Javari Education Project
research project, spring 2021-present
As a part of the year-long Conservation Research Project, I worked with W&M’s Institute for Integrative Conservation and Céline Cousteau, filmmaker and environmentalist, to create a curriculum for 9-12 year old kids that taught them about environmental interconnectedness and sustainability from the perspective of the indigenous Marubo tribe.
Indigenous Peoples only make up 4% of the global population, yet they nurture 80% of the world’s biodiversity on their land. One of the most biodiverse regions in the world is the Brazilian Amazon, which is home to the many different indigenous groups and hosts the highest concentration of uncontacted communities in the world. Our project focused on the Marubo Tribe that resides in the Javari Territory of the rainforest. The struggles and survival of the Marubo tribe are documented in Cousteau’s documentary Tribes on the Edge (2021).

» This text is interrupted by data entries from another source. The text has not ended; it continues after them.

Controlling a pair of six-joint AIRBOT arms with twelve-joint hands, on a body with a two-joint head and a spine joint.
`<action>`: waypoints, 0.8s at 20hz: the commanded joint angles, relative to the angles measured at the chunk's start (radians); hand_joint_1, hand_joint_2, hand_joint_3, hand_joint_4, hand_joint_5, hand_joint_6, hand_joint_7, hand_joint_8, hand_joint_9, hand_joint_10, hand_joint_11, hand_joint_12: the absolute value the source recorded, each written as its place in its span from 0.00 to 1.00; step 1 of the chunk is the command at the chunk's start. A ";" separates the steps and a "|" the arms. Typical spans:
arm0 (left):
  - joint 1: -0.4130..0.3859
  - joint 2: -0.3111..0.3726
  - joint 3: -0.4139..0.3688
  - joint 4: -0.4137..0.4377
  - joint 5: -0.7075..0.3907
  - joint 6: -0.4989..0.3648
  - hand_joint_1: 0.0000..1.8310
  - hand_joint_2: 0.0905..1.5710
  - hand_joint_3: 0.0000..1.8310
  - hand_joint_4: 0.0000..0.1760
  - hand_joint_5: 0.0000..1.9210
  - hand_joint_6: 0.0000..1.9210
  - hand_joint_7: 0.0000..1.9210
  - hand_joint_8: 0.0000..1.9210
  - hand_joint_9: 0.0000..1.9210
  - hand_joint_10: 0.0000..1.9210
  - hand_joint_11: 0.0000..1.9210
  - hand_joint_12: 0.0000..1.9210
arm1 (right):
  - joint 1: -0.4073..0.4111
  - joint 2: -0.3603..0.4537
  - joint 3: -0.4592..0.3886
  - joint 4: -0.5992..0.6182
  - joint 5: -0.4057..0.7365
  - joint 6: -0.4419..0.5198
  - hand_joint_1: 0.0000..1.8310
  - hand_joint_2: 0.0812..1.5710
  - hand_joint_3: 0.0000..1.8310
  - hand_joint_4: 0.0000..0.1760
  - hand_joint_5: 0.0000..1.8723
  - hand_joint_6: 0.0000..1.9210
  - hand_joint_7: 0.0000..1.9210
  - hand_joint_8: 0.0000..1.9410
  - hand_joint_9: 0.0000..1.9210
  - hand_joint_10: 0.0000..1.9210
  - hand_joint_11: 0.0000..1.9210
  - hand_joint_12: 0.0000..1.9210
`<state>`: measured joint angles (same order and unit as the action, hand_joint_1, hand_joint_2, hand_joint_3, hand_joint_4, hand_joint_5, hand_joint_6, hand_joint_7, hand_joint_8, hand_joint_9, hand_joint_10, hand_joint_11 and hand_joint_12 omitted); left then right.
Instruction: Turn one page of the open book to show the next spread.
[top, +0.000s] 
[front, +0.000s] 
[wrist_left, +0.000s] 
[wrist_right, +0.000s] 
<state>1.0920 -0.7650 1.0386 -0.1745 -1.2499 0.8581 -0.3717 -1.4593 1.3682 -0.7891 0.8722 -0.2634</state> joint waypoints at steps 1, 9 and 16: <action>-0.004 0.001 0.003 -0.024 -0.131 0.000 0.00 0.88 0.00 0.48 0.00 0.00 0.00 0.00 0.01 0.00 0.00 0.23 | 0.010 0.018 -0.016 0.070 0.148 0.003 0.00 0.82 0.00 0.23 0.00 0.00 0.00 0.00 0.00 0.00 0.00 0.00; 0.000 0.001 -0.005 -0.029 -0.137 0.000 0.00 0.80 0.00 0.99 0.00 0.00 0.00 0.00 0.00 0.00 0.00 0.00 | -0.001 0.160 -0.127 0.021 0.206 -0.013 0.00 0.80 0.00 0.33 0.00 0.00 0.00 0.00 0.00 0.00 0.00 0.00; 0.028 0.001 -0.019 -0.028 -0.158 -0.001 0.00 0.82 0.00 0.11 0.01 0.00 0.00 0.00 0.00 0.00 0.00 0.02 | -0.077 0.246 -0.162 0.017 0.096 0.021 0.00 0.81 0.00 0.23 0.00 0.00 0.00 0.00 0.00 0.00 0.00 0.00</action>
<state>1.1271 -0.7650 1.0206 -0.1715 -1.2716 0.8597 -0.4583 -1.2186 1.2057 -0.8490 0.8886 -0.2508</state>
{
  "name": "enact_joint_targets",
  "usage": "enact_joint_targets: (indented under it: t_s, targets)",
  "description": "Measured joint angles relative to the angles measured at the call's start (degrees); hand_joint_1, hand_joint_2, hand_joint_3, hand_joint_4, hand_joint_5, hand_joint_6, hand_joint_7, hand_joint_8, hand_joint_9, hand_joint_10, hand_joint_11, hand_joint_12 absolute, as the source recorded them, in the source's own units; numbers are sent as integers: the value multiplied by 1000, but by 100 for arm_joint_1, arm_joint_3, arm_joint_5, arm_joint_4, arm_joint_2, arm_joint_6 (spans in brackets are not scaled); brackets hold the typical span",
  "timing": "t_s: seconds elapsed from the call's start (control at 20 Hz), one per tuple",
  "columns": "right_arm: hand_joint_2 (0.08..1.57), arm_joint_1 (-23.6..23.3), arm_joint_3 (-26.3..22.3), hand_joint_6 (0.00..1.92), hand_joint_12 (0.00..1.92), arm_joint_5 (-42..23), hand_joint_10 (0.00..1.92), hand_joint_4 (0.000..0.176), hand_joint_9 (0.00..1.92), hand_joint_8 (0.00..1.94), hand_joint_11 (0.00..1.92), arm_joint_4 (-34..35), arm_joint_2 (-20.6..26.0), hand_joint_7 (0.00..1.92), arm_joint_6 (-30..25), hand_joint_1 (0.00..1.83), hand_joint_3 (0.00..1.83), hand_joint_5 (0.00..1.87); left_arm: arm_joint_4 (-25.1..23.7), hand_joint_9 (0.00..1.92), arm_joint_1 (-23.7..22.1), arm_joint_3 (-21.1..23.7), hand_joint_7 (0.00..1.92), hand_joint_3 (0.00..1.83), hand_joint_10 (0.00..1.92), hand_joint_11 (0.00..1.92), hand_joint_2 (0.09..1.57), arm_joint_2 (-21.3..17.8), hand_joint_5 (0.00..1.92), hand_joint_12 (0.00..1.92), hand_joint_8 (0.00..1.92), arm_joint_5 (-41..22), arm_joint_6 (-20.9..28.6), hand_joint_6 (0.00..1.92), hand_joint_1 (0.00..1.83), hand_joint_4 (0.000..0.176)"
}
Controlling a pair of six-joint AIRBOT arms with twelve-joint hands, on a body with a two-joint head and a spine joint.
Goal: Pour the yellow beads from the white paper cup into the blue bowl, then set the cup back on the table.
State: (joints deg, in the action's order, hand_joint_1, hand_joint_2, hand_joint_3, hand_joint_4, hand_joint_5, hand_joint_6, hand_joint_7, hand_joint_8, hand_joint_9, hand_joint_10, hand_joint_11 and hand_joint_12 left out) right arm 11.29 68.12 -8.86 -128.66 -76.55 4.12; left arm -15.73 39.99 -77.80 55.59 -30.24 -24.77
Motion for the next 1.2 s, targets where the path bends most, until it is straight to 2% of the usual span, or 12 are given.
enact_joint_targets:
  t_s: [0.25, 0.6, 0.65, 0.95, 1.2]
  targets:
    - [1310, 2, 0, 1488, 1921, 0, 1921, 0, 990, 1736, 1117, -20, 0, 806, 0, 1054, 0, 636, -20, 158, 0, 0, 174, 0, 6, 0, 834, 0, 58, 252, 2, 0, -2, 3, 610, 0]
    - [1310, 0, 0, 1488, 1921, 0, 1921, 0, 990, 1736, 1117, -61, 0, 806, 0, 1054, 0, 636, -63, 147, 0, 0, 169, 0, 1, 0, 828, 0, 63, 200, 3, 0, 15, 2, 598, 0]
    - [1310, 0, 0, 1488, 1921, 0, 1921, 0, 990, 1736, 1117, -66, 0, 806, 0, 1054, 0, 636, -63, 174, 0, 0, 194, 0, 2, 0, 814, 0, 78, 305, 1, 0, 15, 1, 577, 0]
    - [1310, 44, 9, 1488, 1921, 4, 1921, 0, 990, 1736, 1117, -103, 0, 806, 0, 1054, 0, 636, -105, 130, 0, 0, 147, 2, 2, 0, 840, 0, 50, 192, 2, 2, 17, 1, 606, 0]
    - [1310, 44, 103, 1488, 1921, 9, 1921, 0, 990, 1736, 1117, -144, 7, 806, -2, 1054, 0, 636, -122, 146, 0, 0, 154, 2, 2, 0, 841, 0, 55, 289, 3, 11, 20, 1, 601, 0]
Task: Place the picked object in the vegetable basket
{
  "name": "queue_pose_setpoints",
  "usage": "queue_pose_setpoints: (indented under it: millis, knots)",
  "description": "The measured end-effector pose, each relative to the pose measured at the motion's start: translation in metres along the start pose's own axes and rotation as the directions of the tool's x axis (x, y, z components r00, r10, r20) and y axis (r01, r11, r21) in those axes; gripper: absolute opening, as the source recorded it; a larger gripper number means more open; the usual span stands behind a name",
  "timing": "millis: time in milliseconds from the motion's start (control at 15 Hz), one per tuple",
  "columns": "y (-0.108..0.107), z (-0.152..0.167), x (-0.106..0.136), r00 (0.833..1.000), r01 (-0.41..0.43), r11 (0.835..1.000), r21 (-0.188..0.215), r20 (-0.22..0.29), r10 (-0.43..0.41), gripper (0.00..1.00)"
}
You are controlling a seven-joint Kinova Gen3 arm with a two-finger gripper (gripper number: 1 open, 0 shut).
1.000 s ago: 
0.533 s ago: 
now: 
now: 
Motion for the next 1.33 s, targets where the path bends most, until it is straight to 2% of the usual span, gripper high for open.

Using the film as inspiration, we drafted eight lessons that investigated and celebrated the key connections that bind us to the Amazon rainforest community: Air & Water, Biodiversity, Health & Wellbeing, Food, and Natural Resources. Because of the massive learning potential of young students, we believed that teaching them about our interconnectedness, both locally and globally, was a promising way to ensure that newer generations took charge and took care of their future.
This curriculum is currently being adopted at multiple schools internationally, and I co-presented this project with teacher Janecke Aarnaes at the International Baccalaureate Global Conference in Budapest, Hungary in 2024.